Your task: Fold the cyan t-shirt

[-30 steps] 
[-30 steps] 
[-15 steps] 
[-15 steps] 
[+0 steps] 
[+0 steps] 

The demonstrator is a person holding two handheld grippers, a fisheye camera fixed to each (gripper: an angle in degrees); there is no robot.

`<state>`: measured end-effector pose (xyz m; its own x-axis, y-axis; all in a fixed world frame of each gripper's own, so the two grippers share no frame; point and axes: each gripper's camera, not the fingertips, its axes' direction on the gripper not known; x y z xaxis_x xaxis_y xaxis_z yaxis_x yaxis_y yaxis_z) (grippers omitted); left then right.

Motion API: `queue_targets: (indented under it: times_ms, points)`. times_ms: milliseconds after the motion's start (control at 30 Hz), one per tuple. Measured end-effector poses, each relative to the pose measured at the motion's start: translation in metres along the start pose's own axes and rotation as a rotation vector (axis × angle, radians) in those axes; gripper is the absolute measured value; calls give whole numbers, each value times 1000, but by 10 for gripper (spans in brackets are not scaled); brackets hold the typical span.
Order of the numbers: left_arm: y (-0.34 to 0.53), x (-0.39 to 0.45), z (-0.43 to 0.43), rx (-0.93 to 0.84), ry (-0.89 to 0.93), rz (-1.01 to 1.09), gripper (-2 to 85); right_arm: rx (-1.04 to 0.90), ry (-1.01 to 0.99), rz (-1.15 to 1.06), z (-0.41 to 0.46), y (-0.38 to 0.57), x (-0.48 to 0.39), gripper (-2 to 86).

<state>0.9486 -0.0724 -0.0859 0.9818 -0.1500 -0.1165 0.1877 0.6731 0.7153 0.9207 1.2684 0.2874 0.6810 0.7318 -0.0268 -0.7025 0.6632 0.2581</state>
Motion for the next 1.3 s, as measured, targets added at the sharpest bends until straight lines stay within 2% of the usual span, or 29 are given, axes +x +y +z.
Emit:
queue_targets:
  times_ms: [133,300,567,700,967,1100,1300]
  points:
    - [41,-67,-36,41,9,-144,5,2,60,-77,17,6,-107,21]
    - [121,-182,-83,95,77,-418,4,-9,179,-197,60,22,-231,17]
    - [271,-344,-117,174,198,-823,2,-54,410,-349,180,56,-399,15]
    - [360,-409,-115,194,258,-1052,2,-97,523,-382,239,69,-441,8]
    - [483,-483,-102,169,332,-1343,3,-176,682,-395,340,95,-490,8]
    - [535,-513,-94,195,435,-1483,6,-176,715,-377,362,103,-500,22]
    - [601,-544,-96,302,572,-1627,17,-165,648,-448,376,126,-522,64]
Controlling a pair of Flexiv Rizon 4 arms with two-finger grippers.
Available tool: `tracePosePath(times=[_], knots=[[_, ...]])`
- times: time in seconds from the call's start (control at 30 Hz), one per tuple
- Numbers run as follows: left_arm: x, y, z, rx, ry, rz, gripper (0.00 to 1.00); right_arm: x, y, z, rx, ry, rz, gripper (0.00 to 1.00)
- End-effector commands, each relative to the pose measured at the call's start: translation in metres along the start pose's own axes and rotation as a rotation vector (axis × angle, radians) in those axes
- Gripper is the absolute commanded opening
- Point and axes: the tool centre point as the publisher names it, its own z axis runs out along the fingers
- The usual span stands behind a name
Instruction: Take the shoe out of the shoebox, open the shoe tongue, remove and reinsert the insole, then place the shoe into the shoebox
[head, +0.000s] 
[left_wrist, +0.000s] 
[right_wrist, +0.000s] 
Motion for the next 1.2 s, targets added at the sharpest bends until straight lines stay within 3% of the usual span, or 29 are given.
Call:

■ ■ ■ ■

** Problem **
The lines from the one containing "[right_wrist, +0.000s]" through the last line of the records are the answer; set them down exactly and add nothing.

** Solution **
[right_wrist, +0.000s] 
Motion for the next 1.2 s, targets added at the sharpest bends until straight lines stay within 3% of the usual span, or 29 are given.
Call:

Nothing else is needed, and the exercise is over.